質問者:郊外に住宅を建てる人が増加しており、そのような意味で言うと、先ほど特需のようなことはあったものの、趨勢的に上がってきている流れはおそらく変わらず、金利の上昇により個人消費が少々落ち込むリスクについて少し心配されているというイメージでしょうか?

二藤部:おっしゃるとおりです。ただし、当社の製品は嗜好品ではないため、消費マインドがどのように売上に影響するのかは読みにくいところでもあります。みなさまが財布のひもを締めたからといって、必ず当社に影響があるのかというと、それはまた少し違うと感じています。

質疑応答:一般産業用機械の需要環境および販売拡大に向けた取り組みについて

司会者:「一般産業用機械の米州と日本における需要環境と販売拡大に向けた取り組みについて教えてください」というご質問です。

二藤部:一般産業用機械に関して、米州では建設関連やエンターテイメント需要を背景に、発電機の需要が拡大しています。国内は、コロナ禍で停滞していた営業活動を再開しました。そのような中で、溶接機の需要回復が遅れているものの、発電機を取り巻く環境は堅調な流れとなっています。

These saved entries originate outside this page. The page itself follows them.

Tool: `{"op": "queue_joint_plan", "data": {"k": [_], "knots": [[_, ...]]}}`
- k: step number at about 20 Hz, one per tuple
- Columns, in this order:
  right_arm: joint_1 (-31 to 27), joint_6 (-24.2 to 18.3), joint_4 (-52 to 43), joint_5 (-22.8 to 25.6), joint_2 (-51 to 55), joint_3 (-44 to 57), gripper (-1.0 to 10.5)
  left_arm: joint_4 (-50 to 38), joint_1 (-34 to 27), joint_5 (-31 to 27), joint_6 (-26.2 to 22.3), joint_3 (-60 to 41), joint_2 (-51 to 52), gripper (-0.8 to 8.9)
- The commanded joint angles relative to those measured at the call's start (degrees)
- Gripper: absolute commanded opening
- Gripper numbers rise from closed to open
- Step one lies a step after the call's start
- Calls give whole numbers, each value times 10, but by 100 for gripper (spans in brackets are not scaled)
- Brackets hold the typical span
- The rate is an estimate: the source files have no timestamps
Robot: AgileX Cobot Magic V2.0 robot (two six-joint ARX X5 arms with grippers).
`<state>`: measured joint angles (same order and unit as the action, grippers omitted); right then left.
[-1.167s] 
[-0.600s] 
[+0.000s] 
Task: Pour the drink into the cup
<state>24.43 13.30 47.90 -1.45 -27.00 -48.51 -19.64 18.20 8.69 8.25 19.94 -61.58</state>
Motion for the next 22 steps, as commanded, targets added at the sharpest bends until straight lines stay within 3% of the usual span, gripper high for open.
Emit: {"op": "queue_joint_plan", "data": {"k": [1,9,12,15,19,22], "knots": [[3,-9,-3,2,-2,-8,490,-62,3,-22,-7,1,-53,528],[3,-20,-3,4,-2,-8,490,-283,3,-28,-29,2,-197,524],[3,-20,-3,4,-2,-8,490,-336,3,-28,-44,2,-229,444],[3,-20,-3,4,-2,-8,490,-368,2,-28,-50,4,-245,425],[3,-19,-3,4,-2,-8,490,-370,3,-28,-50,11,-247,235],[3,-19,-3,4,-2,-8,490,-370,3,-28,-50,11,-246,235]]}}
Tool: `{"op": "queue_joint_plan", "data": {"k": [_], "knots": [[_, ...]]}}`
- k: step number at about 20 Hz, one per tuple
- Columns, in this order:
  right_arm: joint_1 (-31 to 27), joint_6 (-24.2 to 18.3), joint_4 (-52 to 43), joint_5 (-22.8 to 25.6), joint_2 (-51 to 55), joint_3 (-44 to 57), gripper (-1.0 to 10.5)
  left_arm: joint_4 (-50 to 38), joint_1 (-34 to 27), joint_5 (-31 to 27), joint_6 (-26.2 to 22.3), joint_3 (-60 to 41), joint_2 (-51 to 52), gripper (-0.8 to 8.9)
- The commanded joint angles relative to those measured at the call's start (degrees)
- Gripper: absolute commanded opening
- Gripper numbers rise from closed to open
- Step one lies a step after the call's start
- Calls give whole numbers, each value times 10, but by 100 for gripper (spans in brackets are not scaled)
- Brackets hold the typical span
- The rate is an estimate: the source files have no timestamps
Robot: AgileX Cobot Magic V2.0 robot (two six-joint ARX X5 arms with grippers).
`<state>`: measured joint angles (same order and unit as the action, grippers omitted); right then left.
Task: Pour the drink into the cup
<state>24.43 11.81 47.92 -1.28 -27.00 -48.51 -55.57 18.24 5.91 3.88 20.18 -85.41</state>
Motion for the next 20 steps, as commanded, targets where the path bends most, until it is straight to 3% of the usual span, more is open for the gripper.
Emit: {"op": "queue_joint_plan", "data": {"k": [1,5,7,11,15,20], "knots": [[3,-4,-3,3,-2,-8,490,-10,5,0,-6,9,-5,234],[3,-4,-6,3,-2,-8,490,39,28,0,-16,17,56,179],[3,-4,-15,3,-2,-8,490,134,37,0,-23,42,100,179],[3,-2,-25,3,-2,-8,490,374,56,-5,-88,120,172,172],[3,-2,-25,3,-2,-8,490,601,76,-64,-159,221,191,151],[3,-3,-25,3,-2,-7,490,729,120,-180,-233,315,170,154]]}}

また、米州において、昨年新たに取引を開始したレンタル会社向けの供給を増やすとともに、米国での生産移管の検討も進めています。さらに、すでに販売を開始しているハイブリッド溶接機や、開発中であるバイオディーゼル発電機など、環境負荷の低い製品を武器に、各地域での販売促進を強化していきたいと考えています。

質疑応答:欧州における小型屋外作業機械の需要環境および販売拡大に向けた取り組みについて

司会者:「小型屋外作業機械について、欧州での需要環境と、販売拡大に向けた取り組みに分けて解説してください」というご質問です。

二藤部:欧州における当社の主力地域は南欧であり、具体的には、スペインやイタリア、フランスです。このような地域は記録的な猛暑や干ばつが発生しており、特にスペインで被害が大きくなっています。

先ほどお話ししたとおり、欧州の代理店における在庫水準が上昇していることもあり、代理店と協力してプロモーションを行うなど、こちらについても販売促進に取り組んでいるところです。

二藤部氏からのご挨拶

本日はご多用のところ、ご参加いただき誠にありがとうございました。